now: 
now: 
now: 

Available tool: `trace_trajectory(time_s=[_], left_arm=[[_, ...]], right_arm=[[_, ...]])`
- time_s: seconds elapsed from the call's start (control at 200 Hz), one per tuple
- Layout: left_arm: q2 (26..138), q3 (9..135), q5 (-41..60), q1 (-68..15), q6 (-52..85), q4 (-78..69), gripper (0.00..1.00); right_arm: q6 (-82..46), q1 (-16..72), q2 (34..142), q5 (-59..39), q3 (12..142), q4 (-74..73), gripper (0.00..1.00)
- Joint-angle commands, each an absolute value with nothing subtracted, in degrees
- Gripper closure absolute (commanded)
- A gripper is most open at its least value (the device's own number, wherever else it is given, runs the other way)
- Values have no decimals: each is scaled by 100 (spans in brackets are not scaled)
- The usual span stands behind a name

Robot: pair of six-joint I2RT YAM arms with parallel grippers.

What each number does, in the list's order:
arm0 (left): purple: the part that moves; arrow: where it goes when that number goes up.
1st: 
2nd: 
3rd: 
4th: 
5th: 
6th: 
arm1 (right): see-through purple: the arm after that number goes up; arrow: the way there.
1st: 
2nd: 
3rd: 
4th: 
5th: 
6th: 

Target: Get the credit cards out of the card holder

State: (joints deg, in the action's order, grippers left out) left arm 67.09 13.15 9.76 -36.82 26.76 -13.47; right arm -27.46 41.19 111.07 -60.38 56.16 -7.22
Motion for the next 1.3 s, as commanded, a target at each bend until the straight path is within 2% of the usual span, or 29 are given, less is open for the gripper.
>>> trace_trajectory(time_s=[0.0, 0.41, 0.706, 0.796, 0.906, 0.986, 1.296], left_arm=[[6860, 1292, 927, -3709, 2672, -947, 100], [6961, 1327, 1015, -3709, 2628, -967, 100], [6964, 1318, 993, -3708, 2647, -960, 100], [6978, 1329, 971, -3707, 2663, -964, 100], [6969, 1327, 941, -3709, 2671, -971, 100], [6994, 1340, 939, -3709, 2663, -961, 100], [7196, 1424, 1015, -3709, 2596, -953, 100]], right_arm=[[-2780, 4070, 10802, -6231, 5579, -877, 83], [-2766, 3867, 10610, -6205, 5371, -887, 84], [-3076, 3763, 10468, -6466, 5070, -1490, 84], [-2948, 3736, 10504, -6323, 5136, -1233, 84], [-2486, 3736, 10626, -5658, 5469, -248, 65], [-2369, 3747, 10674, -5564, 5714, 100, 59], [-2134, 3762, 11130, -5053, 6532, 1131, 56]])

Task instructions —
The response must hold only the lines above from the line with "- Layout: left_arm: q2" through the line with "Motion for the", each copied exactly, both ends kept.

Output of the exercise —
- Layout: left_arm: q2 (26..138), q3 (9..135), q5 (-41..60), q1 (-68..15), q6 (-52..85), q4 (-78..69), gripper (0.00..1.00); right_arm: q6 (-82..46), q1 (-16..72), q2 (34..142), q5 (-59..39), q3 (12..142), q4 (-74..73), gripper (0.00..1.00)
- Joint-angle commands, each an absolute value with nothing subtracted, in degrees
- Gripper closure absolute (commanded)
- A gripper is most open at its least value (the device's own number, wherever else it is given, runs the other way)
- Values have no decimals: each is scaled by 100 (spans in brackets are not scaled)
- The usual span stands behind a name

Robot: pair of six-joint I2RT YAM arms with parallel grippers.

What each number does, in the list's order:
arm0 (left): purple: the part that moves; arrow: where it goes when that number goes up.
1st: 
2nd: 
3rd: 
4th: 
5th: 
6th: 
arm1 (right): see-through purple: the arm after that number goes up; arrow: the way there.
1st: 
2nd: 
3rd: 
4th: 
5th: 
6th: 

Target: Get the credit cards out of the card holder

State: (joints deg, in the action's order, grippers left out) left arm 67.09 13.15 9.76 -36.82 26.76 -13.47; right arm -27.46 41.19 111.07 -60.38 56.16 -7.22
Motion for the next 1.3 s, as commanded, a target at each bend until the straight path is within 2% of the usual span, or 29 are given, less is open for the gripper.

This answer has been given in full.